YOUR TASK -
Pictures stay out; everything else in the entries below is to be duplicated exactly.

THE RECORDS -
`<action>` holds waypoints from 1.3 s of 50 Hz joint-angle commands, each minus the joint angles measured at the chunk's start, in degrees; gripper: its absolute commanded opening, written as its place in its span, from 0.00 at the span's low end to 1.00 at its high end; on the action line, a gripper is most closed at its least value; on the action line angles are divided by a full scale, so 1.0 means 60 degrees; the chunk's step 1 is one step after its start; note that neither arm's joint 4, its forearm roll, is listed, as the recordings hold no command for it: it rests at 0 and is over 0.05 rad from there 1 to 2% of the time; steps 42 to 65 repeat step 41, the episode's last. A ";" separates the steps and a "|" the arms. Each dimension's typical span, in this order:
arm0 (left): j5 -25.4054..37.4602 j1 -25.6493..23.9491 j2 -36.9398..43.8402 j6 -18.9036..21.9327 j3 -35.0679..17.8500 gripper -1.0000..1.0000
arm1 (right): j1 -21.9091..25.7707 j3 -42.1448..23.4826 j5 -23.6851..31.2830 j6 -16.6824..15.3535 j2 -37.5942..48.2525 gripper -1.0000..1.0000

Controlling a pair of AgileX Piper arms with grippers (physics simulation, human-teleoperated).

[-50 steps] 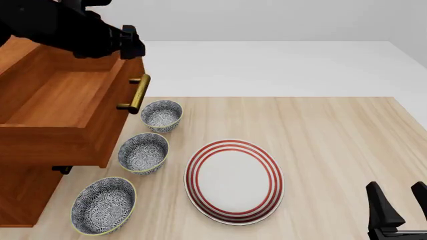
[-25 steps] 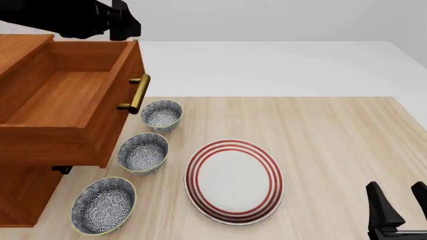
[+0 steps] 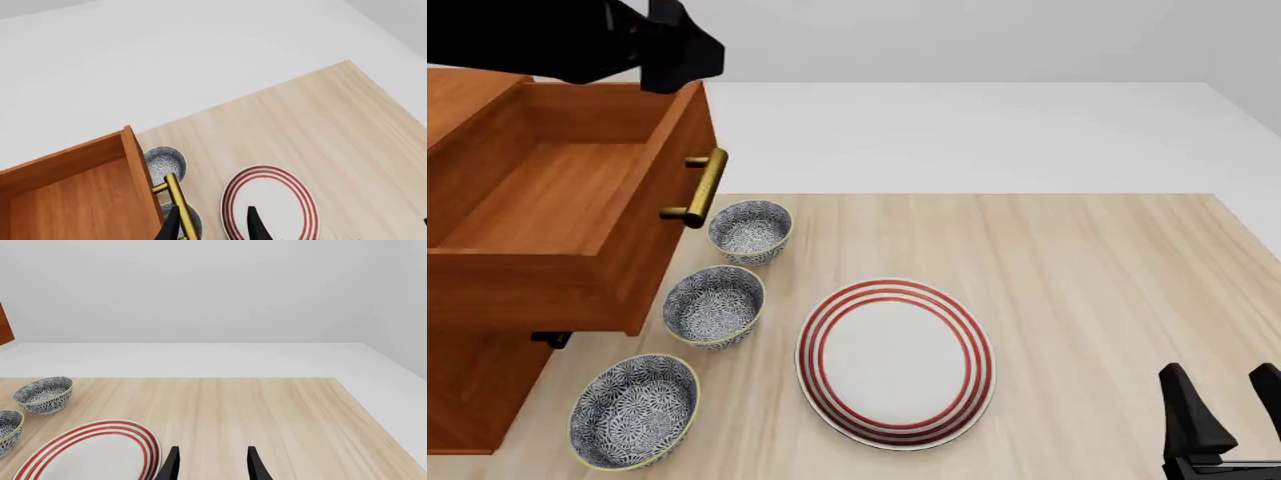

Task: Open the top drawer of the cabinet.

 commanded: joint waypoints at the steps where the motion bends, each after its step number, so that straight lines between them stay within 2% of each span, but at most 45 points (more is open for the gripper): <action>1: 0.0063 -0.0329 -0.0429 0.0144 0.0113 1.00 | 0.0000 0.0000 0.0000 0.0000 0.0000 1.00; 24: 0.0293 -0.0627 -0.0877 0.0121 -0.0136 1.00 | 0.0000 0.0000 0.0000 -0.0002 0.0000 1.00; 41: 0.0049 -0.1346 -0.1428 0.0026 0.0376 1.00 | 0.0000 0.0000 0.0000 -0.0001 0.0000 1.00; 65: 0.0049 -0.1346 -0.1428 0.0026 0.0376 1.00 | 0.0000 0.0000 0.0000 -0.0001 0.0000 1.00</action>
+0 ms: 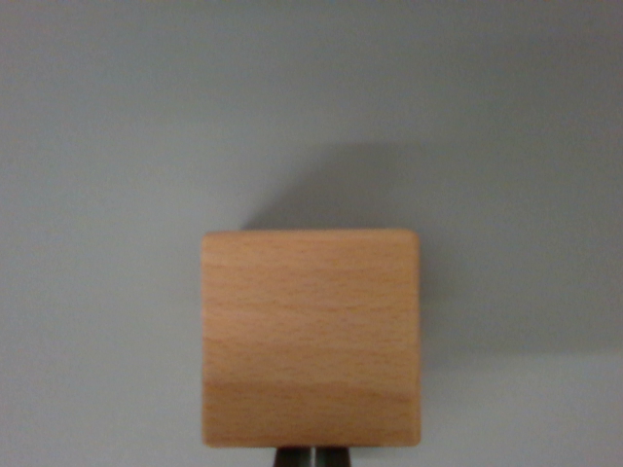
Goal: Push wooden cube
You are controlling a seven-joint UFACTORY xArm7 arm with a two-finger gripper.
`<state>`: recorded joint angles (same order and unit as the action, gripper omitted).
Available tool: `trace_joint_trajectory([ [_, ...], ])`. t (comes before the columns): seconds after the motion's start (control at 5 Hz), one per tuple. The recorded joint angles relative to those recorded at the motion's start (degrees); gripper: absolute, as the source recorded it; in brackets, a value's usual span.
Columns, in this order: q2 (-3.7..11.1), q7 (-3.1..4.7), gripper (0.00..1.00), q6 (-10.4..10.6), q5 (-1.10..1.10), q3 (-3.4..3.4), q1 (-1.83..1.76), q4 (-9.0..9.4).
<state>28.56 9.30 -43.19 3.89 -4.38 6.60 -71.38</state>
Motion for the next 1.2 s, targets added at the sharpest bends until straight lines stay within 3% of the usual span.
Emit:
trace_joint_trajectory([
  [0.2,0.0,0.0,1.0,0.0,0.0,0.0,0.0,0.0],
  [0.4,1.15,-0.16,1.0,-0.6,0.05,0.1,-0.05,-1.77],
  [0.6,1.15,-0.16,1.0,-0.6,0.05,0.1,-0.05,-1.77],
  [0.8,2.07,-0.3,1.0,-1.1,0.1,0.19,-0.09,-3.2],
  [1.2,2.74,-0.39,1.0,-1.5,0.13,0.24,-0.12,-4.23],
])
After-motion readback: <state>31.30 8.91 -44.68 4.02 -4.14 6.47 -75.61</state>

ANSWER SECTION -
`<action>` holds waypoints from 1.3 s of 50 Hz joint-angle commands, each minus the joint angles measured at the chunk's start, in degrees; gripper: its absolute commanded opening, written as its place in its span, from 0.00 at the span's low end to 1.00 at its high end; on the action line, a gripper is most closed at its least value; on the action line angles are divided by a full scale, so 1.0 means 60 degrees; the chunk's step 1 is one step after its start; note that neither arm's joint 4, its forearm roll, is listed, as the recordings hold no command for it: it rests at 0 and is over 0.05 rad from there 1 to 2% of the time; steps 42 to 65 repeat step 41, the episode's last. A ";" separates the steps and a "|" the arms. Each dimension's typical span, in this order:
arm0 (left): j5 -25.4054..37.4602 j1 -25.6493..23.9491 j2 -36.9398..43.8402 j6 -18.9036..21.9327 j3 -35.0679..17.8500 gripper -1.0000..1.0000
arm1 (right): j1 -21.9091..25.7707 j3 -42.1448..23.4826 j5 -23.6851..31.2830 j6 -16.6824..15.3535 j2 -37.5942..48.2525 gripper -1.0000..1.0000

Controlling a pair of AgileX Piper arms with grippers (physics simulation, human-teleoperated).

[-50 steps] 
[-25 steps] 
[+0 steps] 

Task: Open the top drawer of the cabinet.

 commanded: joint waypoints at the steps where the motion bends, each after its step number, so that straight lines between them stay within 2% of each span, but at most 45 points (more is open for the gripper): <action>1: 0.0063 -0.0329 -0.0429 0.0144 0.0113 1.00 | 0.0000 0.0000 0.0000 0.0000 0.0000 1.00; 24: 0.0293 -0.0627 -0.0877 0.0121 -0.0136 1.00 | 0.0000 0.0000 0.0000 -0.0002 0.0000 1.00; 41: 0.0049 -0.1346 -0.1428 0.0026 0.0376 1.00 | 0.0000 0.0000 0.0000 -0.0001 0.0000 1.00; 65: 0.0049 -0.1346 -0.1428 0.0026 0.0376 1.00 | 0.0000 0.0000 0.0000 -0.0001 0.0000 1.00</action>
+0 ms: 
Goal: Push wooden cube
You are controlling a seven-joint UFACTORY xArm7 arm with a two-finger gripper.
`<state>`: recorded joint angles (same order and unit as the action, gripper omitted).
Available tool: `trace_joint_trajectory([ [_, ...], ])`. t (comes before the columns): seconds after the motion's start (control at 5 Hz), one per tuple. The recorded joint angles relative to those recorded at the motion's start (degrees); gripper: absolute, as the source recorded it; in brackets, a value's usual span.
Columns, in this order: q2 (-3.7..11.1), q7 (-3.1..4.7), gripper (0.00..1.00), q6 (-10.4..10.6), q5 (-1.10..1.10), q3 (-3.4..3.4), q1 (-1.83..1.76), q4 (-9.0..9.4).
<state>28.56 9.30 -43.19 3.89 -4.38 6.60 -71.38</state>
Motion for the next 1.2 s, targets added at the sharpest bends until straight lines stay within 3% of the usual span.
Emit:
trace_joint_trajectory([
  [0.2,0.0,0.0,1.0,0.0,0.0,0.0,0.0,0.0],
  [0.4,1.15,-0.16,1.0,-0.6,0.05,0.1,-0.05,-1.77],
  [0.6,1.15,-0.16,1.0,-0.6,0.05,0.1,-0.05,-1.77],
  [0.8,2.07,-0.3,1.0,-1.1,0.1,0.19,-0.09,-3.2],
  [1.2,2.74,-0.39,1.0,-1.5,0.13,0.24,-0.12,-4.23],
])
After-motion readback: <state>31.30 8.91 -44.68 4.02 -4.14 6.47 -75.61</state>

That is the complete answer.